>>>>>

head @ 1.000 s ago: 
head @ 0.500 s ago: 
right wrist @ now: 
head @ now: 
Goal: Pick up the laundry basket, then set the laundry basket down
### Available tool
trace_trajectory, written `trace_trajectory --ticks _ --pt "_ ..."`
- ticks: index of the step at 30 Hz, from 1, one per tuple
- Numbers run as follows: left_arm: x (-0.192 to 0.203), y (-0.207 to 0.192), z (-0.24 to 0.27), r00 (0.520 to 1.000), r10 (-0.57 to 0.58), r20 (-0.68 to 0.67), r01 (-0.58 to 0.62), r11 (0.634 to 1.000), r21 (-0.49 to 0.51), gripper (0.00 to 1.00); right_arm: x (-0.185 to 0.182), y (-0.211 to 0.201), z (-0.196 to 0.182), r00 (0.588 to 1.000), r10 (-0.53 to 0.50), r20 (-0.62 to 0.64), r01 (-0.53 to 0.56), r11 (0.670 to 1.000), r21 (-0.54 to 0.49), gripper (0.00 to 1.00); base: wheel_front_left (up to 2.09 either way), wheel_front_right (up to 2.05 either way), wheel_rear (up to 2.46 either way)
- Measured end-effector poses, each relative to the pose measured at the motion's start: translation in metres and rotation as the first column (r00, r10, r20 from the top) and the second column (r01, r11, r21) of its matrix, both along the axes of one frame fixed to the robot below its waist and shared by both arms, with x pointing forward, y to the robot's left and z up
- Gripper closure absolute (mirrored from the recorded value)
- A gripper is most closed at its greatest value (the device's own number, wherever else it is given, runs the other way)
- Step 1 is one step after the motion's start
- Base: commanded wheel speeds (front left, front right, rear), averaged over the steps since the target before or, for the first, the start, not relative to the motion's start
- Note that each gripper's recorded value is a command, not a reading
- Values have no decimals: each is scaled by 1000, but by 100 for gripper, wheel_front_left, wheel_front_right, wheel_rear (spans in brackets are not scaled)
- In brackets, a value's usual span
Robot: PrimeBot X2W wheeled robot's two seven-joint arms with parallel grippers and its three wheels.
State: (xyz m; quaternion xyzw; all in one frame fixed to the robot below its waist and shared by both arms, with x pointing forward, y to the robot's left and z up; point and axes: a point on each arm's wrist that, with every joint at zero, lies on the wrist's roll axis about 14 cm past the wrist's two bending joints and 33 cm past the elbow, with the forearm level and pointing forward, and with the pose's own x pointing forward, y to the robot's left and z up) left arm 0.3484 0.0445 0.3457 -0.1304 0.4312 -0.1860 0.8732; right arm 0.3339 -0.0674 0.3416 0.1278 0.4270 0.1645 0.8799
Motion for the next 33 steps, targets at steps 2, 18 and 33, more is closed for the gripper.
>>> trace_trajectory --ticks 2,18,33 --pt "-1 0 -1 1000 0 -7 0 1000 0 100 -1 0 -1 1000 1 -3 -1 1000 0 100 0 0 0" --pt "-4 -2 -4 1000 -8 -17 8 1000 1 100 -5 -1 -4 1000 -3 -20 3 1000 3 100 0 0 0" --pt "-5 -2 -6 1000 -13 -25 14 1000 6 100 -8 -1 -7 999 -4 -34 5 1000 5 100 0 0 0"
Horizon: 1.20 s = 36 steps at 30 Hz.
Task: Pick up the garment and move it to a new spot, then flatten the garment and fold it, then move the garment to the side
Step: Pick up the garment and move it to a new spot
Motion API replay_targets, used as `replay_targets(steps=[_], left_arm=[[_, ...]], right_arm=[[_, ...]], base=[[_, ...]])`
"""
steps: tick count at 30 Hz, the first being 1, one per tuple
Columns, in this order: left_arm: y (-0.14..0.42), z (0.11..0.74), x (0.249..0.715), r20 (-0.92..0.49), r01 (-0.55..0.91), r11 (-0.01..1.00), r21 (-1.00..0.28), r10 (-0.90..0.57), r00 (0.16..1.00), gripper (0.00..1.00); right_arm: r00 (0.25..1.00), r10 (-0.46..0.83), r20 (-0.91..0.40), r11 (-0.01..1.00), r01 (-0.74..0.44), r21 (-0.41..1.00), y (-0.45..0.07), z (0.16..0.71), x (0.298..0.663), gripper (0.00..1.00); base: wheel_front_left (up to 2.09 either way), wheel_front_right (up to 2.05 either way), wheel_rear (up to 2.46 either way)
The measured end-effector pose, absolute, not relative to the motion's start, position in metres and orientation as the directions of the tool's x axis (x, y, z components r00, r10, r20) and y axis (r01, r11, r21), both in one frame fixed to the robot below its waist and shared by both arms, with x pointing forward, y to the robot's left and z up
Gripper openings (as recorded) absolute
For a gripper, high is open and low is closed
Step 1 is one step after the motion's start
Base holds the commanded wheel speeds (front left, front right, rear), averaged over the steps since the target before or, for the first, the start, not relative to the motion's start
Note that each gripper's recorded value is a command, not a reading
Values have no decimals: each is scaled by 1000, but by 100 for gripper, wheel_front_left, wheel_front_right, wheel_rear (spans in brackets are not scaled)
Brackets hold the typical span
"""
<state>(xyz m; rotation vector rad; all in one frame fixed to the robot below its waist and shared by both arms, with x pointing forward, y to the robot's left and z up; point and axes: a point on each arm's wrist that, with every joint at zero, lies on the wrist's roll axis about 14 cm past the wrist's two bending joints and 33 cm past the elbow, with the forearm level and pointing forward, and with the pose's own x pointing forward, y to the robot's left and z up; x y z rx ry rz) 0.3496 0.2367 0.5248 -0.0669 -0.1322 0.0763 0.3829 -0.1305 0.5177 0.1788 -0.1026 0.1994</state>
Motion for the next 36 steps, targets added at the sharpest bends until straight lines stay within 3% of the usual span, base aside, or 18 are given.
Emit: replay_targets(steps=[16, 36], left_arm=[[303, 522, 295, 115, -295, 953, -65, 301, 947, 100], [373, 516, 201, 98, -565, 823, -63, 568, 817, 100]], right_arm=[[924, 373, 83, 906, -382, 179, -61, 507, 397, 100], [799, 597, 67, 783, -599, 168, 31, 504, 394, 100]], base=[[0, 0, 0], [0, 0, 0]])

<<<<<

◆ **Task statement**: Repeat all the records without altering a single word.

◆ **Answer to the exercise**:
head @ 1.000 s ago: 
head @ 0.500 s ago: 
right wrist @ now: 
head @ now: 
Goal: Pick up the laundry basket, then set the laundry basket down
### Available tool
trace_trajectory, written `trace_trajectory --ticks _ --pt "_ ..."`
- ticks: index of the step at 30 Hz, from 1, one per tuple
- Numbers run as follows: left_arm: x (-0.192 to 0.203), y (-0.207 to 0.192), z (-0.24 to 0.27), r00 (0.520 to 1.000), r10 (-0.57 to 0.58), r20 (-0.68 to 0.67), r01 (-0.58 to 0.62), r11 (0.634 to 1.000), r21 (-0.49 to 0.51), gripper (0.00 to 1.00); right_arm: x (-0.185 to 0.182), y (-0.211 to 0.201), z (-0.196 to 0.182), r00 (0.588 to 1.000), r10 (-0.53 to 0.50), r20 (-0.62 to 0.64), r01 (-0.53 to 0.56), r11 (0.670 to 1.000), r21 (-0.54 to 0.49), gripper (0.00 to 1.00); base: wheel_front_left (up to 2.09 either way), wheel_front_right (up to 2.05 either way), wheel_rear (up to 2.46 either way)
- Measured end-effector poses, each relative to the pose measured at the motion's start: translation in metres and rotation as the first column (r00, r10, r20 from the top) and the second column (r01, r11, r21) of its matrix, both along the axes of one frame fixed to the robot below its waist and shared by both arms, with x pointing forward, y to the robot's left and z up
- Gripper closure absolute (mirrored from the recorded value)
- A gripper is most closed at its greatest value (the device's own number, wherever else it is given, runs the other way)
- Step 1 is one step after the motion's start
- Base: commanded wheel speeds (front left, front right, rear), averaged over the steps since the target before or, for the first, the start, not relative to the motion's start
- Note that each gripper's recorded value is a command, not a reading
- Values have no decimals: each is scaled by 1000, but by 100 for gripper, wheel_front_left, wheel_front_right, wheel_rear (spans in brackets are not scaled)
- In brackets, a value's usual span
Robot: PrimeBot X2W wheeled robot's two seven-joint arms with parallel grippers and its three wheels.
State: (xyz m; quaternion xyzw; all in one frame fixed to the robot below its waist and shared by both arms, with x pointing forward, y to the robot's left and z up; point and axes: a point on each arm's wrist that, with every joint at zero, lies on the wrist's roll axis about 14 cm past the wrist's two bending joints and 33 cm past the elbow, with the forearm level and pointing forward, and with the pose's own x pointing forward, y to the robot's left and z up) left arm 0.3484 0.0445 0.3457 -0.1304 0.4312 -0.1860 0.8732; right arm 0.3339 -0.0674 0.3416 0.1278 0.4270 0.1645 0.8799
Motion for the next 33 steps, targets at steps 2, 18 and 33, more is closed for the gripper.
>>> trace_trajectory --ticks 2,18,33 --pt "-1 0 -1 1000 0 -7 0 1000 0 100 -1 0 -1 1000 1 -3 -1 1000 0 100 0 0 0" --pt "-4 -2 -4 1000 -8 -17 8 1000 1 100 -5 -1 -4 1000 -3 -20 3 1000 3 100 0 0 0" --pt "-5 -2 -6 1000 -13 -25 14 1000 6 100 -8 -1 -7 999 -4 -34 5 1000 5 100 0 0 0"
Horizon: 1.20 s = 36 steps at 30 Hz.
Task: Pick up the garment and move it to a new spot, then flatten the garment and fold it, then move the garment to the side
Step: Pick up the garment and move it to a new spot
Motion API replay_targets, used as `replay_targets(steps=[_], left_arm=[[_, ...]], right_arm=[[_, ...]], base=[[_, ...]])`
"""
steps: tick count at 30 Hz, the first being 1, one per tuple
Columns, in this order: left_arm: y (-0.14..0.42), z (0.11..0.74), x (0.249..0.715), r20 (-0.92..0.49), r01 (-0.55..0.91), r11 (-0.01..1.00), r21 (-1.00..0.28), r10 (-0.90..0.57), r00 (0.16..1.00), gripper (0.00..1.00); right_arm: r00 (0.25..1.00), r10 (-0.46..0.83), r20 (-0.91..0.40), r11 (-0.01..1.00), r01 (-0.74..0.44), r21 (-0.41..1.00), y (-0.45..0.07), z (0.16..0.71), x (0.298..0.663), gripper (0.00..1.00); base: wheel_front_left (up to 2.09 either way), wheel_front_right (up to 2.05 either way), wheel_rear (up to 2.46 either way)
The measured end-effector pose, absolute, not relative to the motion's start, position in metres and orientation as the directions of the tool's x axis (x, y, z components r00, r10, r20) and y axis (r01, r11, r21), both in one frame fixed to the robot below its waist and shared by both arms, with x pointing forward, y to the robot's left and z up
Gripper openings (as recorded) absolute
For a gripper, high is open and low is closed
Step 1 is one step after the motion's start
Base holds the commanded wheel speeds (front left, front right, rear), averaged over the steps since the target before or, for the first, the start, not relative to the motion's start
Note that each gripper's recorded value is a command, not a reading
Values have no decimals: each is scaled by 1000, but by 100 for gripper, wheel_front_left, wheel_front_right, wheel_rear (spans in brackets are not scaled)
Brackets hold the typical span
"""
<state>(xyz m; rotation vector rad; all in one frame fixed to the robot below its waist and shared by both arms, with x pointing forward, y to the robot's left and z up; point and axes: a point on each arm's wrist that, with every joint at zero, lies on the wrist's roll axis about 14 cm past the wrist's two bending joints and 33 cm past the elbow, with the forearm level and pointing forward, and with the pose's own x pointing forward, y to the robot's left and z up; x y z rx ry rz) 0.3496 0.2367 0.5248 -0.0669 -0.1322 0.0763 0.3829 -0.1305 0.5177 0.1788 -0.1026 0.1994</state>
Motion for the next 36 steps, targets added at the sharpest bends until straight lines stay within 3% of the usual span, base aside, or 18 are given.
Emit: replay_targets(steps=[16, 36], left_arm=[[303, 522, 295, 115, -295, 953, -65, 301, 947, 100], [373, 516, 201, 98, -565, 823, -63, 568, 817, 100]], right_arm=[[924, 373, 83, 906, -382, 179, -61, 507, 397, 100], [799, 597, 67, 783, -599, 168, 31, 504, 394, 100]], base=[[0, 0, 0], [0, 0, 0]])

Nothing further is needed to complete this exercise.